To directly examine whether the increase in [Ca2+]i can influence RANKL mRNA expression, we exposed PDL cells to hypotonic stress, along with Gd3+, La3+, and the intracellular Ca2+-selective chelator, BAPTA-AM. As shown in Figure 2C, hypotonic stress–induced RANKL mRNA expression is markedly repressed by Gd3+, La3+, and BAPTA-AM, whereas OPG mRNA expression is not changed. Quantification of the mRNA level showed that the Ca2+ channel blockers and the Ca2+ chelator significantly reduced the mRNA expression of RANKL but not OPG (Fig. 2D).

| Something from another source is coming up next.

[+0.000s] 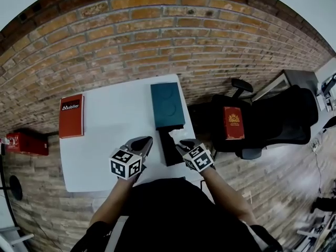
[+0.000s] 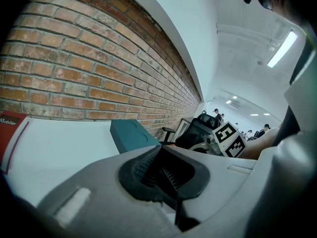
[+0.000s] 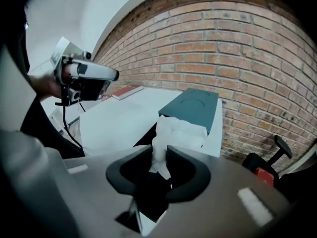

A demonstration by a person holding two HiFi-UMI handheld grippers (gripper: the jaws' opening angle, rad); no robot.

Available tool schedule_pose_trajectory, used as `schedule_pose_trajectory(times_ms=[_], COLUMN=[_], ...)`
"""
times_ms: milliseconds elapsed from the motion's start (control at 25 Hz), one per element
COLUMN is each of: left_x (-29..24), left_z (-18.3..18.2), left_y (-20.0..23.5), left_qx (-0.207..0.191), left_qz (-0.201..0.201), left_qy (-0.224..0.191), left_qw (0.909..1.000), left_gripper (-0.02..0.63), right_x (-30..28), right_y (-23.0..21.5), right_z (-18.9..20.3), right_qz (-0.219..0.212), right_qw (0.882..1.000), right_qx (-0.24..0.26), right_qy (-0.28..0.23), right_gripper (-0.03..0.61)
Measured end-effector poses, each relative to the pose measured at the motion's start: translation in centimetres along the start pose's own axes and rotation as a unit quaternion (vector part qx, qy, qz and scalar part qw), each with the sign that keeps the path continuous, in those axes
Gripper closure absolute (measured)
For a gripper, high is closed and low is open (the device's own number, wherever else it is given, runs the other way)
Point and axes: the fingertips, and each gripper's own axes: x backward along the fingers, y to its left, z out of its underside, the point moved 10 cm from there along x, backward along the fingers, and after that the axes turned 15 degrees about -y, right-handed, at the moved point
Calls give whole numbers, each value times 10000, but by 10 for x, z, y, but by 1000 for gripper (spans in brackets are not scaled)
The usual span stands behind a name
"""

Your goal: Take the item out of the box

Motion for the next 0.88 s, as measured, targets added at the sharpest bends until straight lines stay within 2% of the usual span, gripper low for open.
schedule_pose_trajectory(times_ms=[400,640,880], left_x=[-19,-32,-30], left_z=[-39,-70,-92], left_y=[-8,-19,-29], left_qx=[-523,-821,-1004], left_qz=[151,234,355], left_qy=[-127,-408,-590], left_qw=[9984,9955,9926], left_gripper=[607,607,607], right_x=[39,63,80], right_y=[-15,-18,-9], right_z=[-40,-69,-98], right_qz=[189,39,-142], right_qw=[9959,9905,9798], right_qx=[-38,-6,45], right_qy=[-886,-1375,-1993], right_gripper=[487,492,500])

TRPM3 and TRPV4 Are Involved in the Ca2+ Influx and RANKL Expression in Human PDL Cells

Among the TRP family, TRPM3 and TRPV4 are directly gated by mechanical stress, such as hypotonic cell swelling and membrane stretch (Grimm et al. 2003; Wu et al. 2007). To determine whether TRPM3 and TRPV4 play a role in the hypotonic stress–induced increase in [Ca2+]i, we first examined their expression in PDL cells. As shown in Figure 3A, B, mRNA and protein expression of both TRPM3 and TRPV4 are detected. To assess the functional activities of these channels, PDL cells were exposed to PS and 4α-PDD, which are agonists of TRPM3 and TRPV4, respectively. Measurements of [Ca2+]i indicated that both PS and 4α-PDD enhanced the increases in [Ca2+]i in PDL cells in a dose-dependent manner (Fig. 3C, D). In addition, the mRNA level of RANKL but not OPG was enhanced by activation of TRPM3 or TRPV4 upon the treatment of their agonists (Fig. 3E, F).

Figure 3.

Figure 3.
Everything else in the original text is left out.